*WHAT YOU WILL DO:*
Only the number is needed: the count of lines in the records with the word "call".

=-=-=

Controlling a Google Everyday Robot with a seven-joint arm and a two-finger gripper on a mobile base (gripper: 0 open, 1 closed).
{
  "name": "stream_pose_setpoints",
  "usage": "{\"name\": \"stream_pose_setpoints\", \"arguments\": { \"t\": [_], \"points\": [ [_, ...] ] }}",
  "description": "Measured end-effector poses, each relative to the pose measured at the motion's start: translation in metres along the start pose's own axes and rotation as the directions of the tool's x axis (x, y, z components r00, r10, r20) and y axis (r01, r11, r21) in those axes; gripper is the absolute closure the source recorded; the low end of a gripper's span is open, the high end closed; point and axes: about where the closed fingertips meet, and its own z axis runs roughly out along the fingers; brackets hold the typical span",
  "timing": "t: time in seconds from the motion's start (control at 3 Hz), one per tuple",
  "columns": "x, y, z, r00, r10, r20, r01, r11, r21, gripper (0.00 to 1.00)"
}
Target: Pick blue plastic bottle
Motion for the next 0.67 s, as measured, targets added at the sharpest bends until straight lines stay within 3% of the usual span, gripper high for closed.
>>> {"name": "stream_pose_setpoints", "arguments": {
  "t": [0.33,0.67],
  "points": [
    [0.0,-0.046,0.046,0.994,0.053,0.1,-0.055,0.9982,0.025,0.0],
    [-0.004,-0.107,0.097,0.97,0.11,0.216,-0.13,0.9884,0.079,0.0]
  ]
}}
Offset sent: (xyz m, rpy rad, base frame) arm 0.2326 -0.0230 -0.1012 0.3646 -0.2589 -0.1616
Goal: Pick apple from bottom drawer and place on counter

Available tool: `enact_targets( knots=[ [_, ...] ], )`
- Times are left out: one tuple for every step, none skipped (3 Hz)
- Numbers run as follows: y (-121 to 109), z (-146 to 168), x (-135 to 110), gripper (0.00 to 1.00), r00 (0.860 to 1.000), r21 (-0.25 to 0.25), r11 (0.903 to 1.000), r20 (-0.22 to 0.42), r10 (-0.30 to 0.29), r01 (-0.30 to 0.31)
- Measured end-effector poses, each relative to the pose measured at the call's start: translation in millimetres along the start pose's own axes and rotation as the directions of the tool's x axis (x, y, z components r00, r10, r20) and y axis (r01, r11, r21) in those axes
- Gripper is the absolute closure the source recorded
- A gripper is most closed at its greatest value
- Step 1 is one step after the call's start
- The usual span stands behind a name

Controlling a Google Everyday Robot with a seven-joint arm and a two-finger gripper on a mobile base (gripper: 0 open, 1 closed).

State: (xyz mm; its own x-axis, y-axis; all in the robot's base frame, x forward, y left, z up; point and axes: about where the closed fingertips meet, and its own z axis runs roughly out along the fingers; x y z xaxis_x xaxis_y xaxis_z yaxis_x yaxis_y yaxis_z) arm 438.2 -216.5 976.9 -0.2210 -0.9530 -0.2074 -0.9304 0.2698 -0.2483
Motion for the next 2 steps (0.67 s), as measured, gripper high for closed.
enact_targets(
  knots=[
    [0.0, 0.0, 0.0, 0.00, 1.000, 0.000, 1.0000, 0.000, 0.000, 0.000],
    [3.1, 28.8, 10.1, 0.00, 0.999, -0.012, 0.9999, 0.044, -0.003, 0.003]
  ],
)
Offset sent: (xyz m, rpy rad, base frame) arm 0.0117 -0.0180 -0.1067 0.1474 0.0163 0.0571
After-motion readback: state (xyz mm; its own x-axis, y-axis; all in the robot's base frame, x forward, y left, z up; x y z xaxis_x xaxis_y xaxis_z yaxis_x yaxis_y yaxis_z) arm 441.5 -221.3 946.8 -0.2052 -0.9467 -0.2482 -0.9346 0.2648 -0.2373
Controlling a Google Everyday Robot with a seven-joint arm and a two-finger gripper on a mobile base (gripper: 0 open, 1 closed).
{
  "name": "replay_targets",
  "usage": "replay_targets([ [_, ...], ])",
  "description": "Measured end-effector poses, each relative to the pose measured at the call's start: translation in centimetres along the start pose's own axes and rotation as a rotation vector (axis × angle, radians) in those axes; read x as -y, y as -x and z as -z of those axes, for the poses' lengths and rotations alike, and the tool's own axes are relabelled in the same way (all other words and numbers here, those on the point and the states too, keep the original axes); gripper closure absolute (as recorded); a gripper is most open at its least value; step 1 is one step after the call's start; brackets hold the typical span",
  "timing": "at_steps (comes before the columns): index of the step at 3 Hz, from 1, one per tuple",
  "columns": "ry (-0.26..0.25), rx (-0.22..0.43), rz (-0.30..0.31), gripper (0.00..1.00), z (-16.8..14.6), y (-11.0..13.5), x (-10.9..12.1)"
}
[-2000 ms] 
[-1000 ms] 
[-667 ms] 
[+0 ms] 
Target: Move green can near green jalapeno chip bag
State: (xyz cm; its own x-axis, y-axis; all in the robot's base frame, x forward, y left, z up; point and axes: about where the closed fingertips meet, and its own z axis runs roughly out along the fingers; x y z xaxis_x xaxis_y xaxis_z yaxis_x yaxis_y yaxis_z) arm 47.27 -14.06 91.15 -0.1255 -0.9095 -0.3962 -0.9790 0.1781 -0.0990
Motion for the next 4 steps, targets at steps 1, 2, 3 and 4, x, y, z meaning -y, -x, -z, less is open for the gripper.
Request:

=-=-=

*RESULT OF THE TASK:*
3